自らコードを書いて、ひらめきの瞬間の気持ちよさを思い出した
最近、Stripe Associate Developer の試験を受けました。コーディング課題に取り組む試験なのですが、久しぶりに100%自分の力だけでコードを書きました。最近は AI に指示を出してレビューすることがほとんどだったからです。
その中で、Agentic coding に慣れてすっかり忘れていた、ひらめきの瞬間の気持ちよさを思い出したので、一筆したためてみることにします。
Stripe Associate Developer 認定資格を受けていた背景
フリーランスのエンジニアとして長く価値提供を続けていきたいという思いや、スモールビジネスに育つような何かをつくりたいという気持ちがあり、そのために明確な強みを持ちたいと考えるようになりました。過去の経験も活かし、今は決済周辺領域の専門性や課題解決力を高めることを目指しています。
そういう背景のもと、Stripe の開発者向けの認定試験は色んな面でマッチすると思い、試験に取り組んでいました。
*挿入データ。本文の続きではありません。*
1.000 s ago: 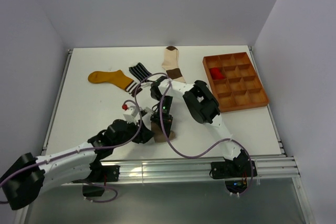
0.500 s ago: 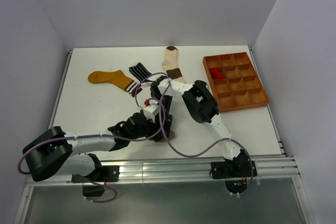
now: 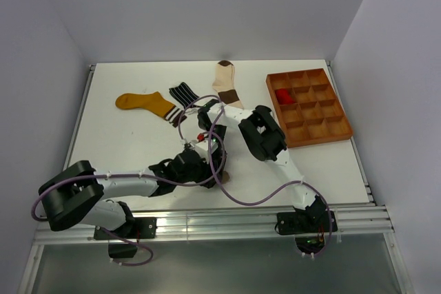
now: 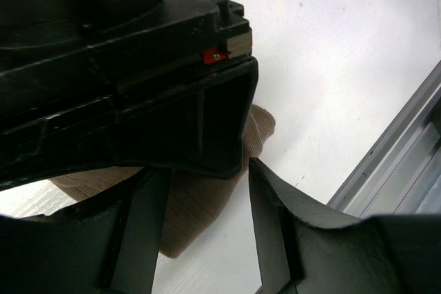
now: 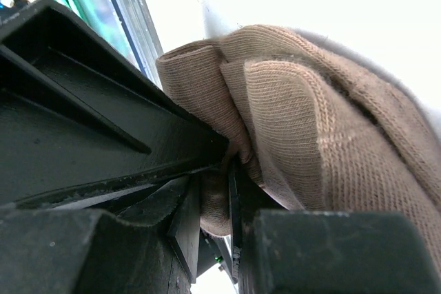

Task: Roll the socks
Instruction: Roll the sock at the center of the board.

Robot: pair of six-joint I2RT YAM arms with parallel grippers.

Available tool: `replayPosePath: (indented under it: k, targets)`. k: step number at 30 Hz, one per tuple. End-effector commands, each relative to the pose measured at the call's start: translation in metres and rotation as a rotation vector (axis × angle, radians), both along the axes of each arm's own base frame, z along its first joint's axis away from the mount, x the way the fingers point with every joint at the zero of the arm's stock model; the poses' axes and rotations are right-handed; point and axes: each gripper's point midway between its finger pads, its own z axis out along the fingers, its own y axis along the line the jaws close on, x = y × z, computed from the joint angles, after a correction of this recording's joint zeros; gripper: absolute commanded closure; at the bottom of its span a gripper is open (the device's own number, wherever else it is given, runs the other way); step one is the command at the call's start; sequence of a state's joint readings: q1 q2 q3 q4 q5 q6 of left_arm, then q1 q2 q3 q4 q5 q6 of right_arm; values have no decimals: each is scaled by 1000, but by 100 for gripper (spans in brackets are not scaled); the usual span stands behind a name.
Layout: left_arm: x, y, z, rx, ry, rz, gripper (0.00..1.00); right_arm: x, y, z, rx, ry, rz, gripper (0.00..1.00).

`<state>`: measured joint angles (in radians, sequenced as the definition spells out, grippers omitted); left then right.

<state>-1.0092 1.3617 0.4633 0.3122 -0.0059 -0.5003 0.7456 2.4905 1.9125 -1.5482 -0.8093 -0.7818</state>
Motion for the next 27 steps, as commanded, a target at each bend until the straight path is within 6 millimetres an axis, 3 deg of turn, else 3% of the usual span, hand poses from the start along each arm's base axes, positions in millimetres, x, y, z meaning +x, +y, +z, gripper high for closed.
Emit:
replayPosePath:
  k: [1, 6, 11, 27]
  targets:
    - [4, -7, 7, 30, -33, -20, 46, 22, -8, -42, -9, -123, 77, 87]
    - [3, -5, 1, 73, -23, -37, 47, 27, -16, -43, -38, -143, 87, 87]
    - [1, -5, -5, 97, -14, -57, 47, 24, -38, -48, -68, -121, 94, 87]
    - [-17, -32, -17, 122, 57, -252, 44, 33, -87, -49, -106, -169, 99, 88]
自分が自信を持って強みとするためにも、今回の課題は完全に自分の力だけでコードを書いて取り組むことに決めていました。
コードから離れたあとに突然閃くあの瞬間
課題の詳細には触れるべきではないので少しぼかしますが、とあるリソースが存在するかのチェック処理を実装するシーンがありました。最初の時点では、リソースの検索 API を用いてその機能を実装していたのですが、複雑さやややこしさが残る実装になってしまい、なんだかずっとひっかかっていました。
そういう気持ちはありつつも、目下の要件は満たせていそうだったので、一旦そのまま進めていました。
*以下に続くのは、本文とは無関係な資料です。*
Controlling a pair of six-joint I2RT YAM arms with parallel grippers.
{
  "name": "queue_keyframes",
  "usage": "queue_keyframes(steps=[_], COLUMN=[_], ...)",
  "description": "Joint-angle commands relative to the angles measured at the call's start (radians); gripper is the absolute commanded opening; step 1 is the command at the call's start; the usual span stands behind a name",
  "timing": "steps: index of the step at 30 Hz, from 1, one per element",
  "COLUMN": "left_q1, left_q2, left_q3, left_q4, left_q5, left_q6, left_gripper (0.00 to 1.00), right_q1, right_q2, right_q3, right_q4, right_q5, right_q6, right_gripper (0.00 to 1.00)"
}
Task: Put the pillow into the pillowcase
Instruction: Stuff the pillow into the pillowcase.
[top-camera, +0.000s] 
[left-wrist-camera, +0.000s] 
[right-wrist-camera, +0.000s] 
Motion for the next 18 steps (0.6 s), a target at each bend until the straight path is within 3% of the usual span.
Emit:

作業を終えてしばらくコードから離れてボーッとしていたとき、ほぼ確信に近いような気持ちとともに「ここは検索 API じゃなくて、一覧取得の API を使えばもっと簡単にできるんだ!」というひらめきが訪れたのです。
そして、実際にこの方法で実装することで、もともと気になっていたコードをシンプルに収めることができました。
言葉にするのは難しいのですが、自分でも思っていない、本当にふとしたタイミングで、脳内からいきなり確信に近い気持ちとともに解法が舞い降りてくる。そして、実際にそれがピースとして当てはまる。
この体験は本当に気持ちがいいものです。
AI 時代になり、忘れかけていた
今回、鮮明に覚えているのが「懐かしいな」と思ったことです。
思い返すと、AI 以前はこういうことがよくありました。詰まっていた部分の実装方法が突然閃いたり、実装した後にもっと良い実装が閃いたり。シャワーやお風呂に入っているときなど、全然関係ないタイミングで唐突にひらめきがやってきました。
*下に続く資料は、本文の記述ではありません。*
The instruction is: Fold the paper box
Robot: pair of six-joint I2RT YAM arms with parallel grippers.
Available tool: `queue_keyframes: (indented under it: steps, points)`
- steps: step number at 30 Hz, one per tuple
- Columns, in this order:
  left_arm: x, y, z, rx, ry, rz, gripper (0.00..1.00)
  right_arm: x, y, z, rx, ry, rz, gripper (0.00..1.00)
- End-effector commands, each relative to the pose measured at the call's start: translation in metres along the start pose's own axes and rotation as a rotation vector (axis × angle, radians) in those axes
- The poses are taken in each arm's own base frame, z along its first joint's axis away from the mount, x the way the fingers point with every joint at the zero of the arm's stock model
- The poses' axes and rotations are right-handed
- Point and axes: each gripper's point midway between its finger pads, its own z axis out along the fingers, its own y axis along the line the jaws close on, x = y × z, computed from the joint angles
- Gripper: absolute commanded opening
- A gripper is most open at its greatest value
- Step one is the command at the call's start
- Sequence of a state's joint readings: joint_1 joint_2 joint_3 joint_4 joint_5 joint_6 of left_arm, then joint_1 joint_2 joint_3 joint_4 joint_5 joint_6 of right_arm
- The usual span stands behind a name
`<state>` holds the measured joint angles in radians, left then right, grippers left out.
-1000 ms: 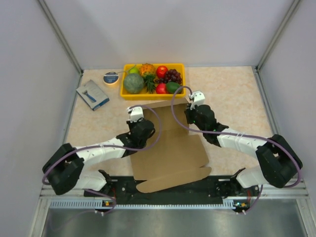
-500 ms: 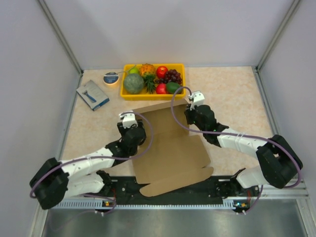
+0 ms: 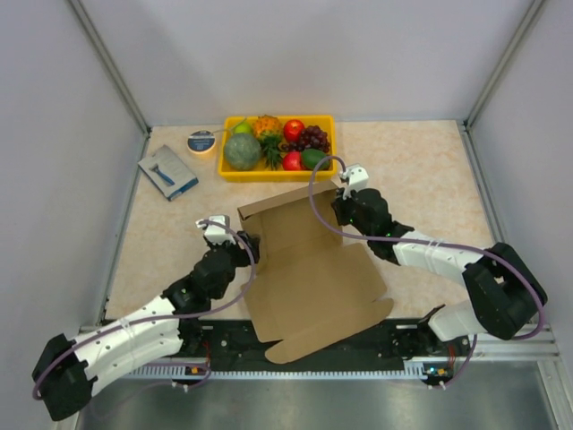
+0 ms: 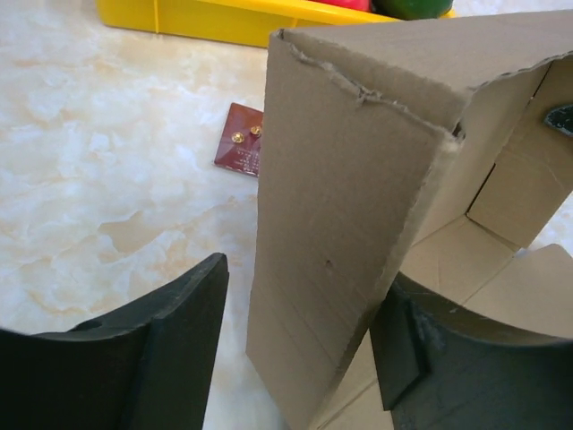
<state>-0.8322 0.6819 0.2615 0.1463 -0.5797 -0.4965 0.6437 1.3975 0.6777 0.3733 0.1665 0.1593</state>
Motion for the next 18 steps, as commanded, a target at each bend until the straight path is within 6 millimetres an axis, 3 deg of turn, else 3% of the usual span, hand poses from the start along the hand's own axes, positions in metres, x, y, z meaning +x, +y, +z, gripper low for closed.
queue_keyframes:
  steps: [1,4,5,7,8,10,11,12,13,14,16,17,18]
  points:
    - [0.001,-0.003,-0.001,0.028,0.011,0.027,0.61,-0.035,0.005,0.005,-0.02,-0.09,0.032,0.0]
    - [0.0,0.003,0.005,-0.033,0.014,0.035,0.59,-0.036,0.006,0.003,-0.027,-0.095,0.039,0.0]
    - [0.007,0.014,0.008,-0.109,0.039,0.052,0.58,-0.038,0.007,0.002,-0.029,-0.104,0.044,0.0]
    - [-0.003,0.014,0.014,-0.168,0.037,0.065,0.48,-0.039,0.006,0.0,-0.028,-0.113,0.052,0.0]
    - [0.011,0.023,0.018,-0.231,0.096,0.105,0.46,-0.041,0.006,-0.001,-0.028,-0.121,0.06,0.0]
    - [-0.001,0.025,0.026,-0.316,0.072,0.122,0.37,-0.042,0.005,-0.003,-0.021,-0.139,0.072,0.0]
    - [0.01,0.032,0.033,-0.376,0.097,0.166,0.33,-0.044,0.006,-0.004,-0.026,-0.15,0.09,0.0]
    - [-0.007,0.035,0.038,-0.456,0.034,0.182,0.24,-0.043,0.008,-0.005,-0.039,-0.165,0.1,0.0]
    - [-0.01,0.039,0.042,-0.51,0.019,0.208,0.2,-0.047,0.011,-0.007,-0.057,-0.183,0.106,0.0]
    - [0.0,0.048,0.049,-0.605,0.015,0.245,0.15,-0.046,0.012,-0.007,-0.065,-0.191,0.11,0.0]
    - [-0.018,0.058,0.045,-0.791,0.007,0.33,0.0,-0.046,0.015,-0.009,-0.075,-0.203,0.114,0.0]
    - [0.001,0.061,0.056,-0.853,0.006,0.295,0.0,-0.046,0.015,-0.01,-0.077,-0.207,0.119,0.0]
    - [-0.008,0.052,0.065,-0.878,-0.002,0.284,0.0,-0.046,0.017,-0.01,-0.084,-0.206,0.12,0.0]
最近の AI を用いた仕事のスタイルでは、こうした体験ができた記憶がありません(私の使い方の問題というのもありそうですが)。思うに、自分の頭で深く思考することでしか得られない体験なんじゃないでしょうか。AI に慣れて、深く思考することから離れていた気がします。
この感覚は忘れたくないし、またこの体験が起こるようなことをしていたい、と思いました。シンプルに体験として気持ちが良いですし、前提として必要となるはずの深い思考ができる対象があるということそれ自体が幸せだなと思うからです。
現実との折り合いはまだついていない
一方で、今の自分の仕事では、スピード・生産性の観点から AI を使わない選択肢はほぼありません。
AI を使っていても、この体験はできるのかもしれないですし、そのためには何か自分の仕事のやり方を見直すべきなのかもしれないです。ただ、ここはまだ判断できていないところです。
この話に結論はなく、自分自身も現実との折り合いはついていない現状なのですが、久しぶりに思い出したこの気持ちよさ・懐かしい体験を忘れたくなくて、書き残しておくことにしました。